In practice, the Communism that prevailed in Yan’an combined idealism and pragmatism. It was a strongly egalitarian system: everybody, even leaders, was expected to perform some form of manual labour, and lived in the draughty caves outside the town. New arrivals at Yan’an were housed eight to a cave, and life consisted of productive work, military training, theatrical performances and, perhaps most importantly, long, intense political discussions in study sessions. There were inequalities: Mao’s cave was larger than most and had excellent views, and salary differences did exist.
68
These hypocrisies attracted criticism from some of the more idealistic urban intellectuals who had flocked to Yan’an, hoping to find the radical equality they had demanded during the May 4th movement. Some complained of the absence of political principle and passion amongst Yan’an’s officials; others – especially the writer Ding Ling – protested at officials’ attitude towards women: despite claims to the contrary, women were not treated as equals in Yan’an.
69
Although Ding Ling did not say so openly, the promiscuous Mao, who had a callous attitude towards his many wives and girlfriends, was a major culprit.
However, compared with its Soviet Communist counterpart of the later 1930s, Yan’an’s culture was puritanical and egalitarian, as was fully on show in the Yan’anites’ dress: men and women wore either military uniforms or the Sun Yat-sen suit, a military-style outfit based on the Japanese student uniform, and popular amongst both Communists and Guomindang officials (it later came to be known as the ‘cadre suit’, or the ‘Mao suit’ in the West).

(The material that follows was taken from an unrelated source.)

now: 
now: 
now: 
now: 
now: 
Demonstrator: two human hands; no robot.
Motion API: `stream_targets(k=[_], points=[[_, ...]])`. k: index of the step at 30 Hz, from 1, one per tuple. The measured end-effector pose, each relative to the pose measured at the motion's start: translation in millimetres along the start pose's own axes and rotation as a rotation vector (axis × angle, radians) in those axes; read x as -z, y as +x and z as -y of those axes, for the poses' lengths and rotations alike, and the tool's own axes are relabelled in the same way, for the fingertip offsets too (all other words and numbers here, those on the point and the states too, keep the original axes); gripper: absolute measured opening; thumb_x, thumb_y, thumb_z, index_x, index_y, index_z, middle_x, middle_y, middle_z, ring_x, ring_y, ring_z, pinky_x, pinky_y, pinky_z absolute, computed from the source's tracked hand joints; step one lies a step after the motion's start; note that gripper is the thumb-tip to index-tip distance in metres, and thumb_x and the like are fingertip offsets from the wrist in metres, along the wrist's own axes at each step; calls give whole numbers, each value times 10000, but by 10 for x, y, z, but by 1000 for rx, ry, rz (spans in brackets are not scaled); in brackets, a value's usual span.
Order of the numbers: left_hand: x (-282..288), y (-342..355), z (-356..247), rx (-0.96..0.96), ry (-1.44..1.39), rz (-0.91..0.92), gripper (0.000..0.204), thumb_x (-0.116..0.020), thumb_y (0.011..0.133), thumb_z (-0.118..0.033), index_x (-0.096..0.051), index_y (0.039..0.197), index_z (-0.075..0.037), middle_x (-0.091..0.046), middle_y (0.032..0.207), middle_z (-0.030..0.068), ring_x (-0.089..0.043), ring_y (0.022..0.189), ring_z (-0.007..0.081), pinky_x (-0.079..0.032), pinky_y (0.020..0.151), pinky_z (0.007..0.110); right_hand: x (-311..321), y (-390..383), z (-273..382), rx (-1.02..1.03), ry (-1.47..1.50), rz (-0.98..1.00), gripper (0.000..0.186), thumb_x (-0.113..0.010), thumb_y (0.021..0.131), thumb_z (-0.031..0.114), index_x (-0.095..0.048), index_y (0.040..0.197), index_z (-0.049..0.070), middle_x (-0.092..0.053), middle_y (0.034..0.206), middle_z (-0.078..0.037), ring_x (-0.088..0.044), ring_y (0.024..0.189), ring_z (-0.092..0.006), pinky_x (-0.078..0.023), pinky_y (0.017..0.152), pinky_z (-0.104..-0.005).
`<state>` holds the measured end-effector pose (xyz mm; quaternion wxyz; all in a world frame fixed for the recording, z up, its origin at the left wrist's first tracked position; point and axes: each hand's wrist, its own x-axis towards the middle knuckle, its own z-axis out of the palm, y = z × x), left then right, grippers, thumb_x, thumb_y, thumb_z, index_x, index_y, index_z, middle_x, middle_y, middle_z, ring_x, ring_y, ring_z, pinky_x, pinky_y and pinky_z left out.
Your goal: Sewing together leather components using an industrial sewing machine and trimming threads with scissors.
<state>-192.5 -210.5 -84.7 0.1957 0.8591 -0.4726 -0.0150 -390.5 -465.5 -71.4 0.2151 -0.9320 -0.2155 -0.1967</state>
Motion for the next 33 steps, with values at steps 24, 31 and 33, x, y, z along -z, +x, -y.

Nevertheless, the Communists, whilst puritanical, could not be doctrinaire, because they needed the support of the peasantry as a whole. They therefore made every effort to avoid alienating local elites. The ‘three-thirds’ system of government allowed traditional bosses to retain some influence, giving Communists only a third of seats on village councils, with the second third reserved for non-Communist ‘progressives’, and the final third open to anybody, as long as they were not Japanese collaborators. Most of the richer peasants were also allowed to keep their land. The poorer, meanwhile, benefited from lower rents and taxes, and seem to have welcomed the guerrillas who were sent to live and work amongst them to improve the local economy. Yan’an’s combination of ideological flexibility and activism seems to have attracted support among both peasants and elites.
70

Initially the atmosphere amongst the Communists in Yan’an itself was also relatively tolerant. But with the outbreak of the Japanese war in 1937 and the influx of new recruits from widely diverse backgrounds, Mao insisted on greater ideological unity, and he became especially suspicious of the bourgeois ‘individualism’ of intellectuals from Guomindang areas. From 1939 onwards he followed Stalin’s example in using ideological texts as tools to make party officials conform, ordering the translation of Stalin’s 1938
Short Course
of Communist party history and writing his own supplements on the Chinese experience. Senior officials were then expected to read and learn the texts. However, by 1942 Mao had decided that the whole party had to be trained, to ‘rectify’ their thoughts. Only if Communists truly internalized the ideology would they have the commitment to win the war and establish Communism.

‘Rectification’ was a Chinese variation on the Soviet party ‘purge’, though it was much more elaborate, probably reflecting a Confucian belief in the importance of moral education and correct thinking.
71
Party members were instructed to study twenty-two texts of ideology and party history, most of them written by Mao himself, which members were told to relate to their personal experience. They filled out questionnaires, which asked them to give accounts of any instances of ‘dogmatism’, ‘formalism’ and ‘sectarianism’, and to describe their plans for thought reform. They were also expected to denounce others in so-called ‘short broadcasts’. These documents were then checked by leaders, and the group then held a session in which individuals were publicly criticized and confessions made. Eventually most errant party members were received back into the fold, their thoughts supposedly reformed.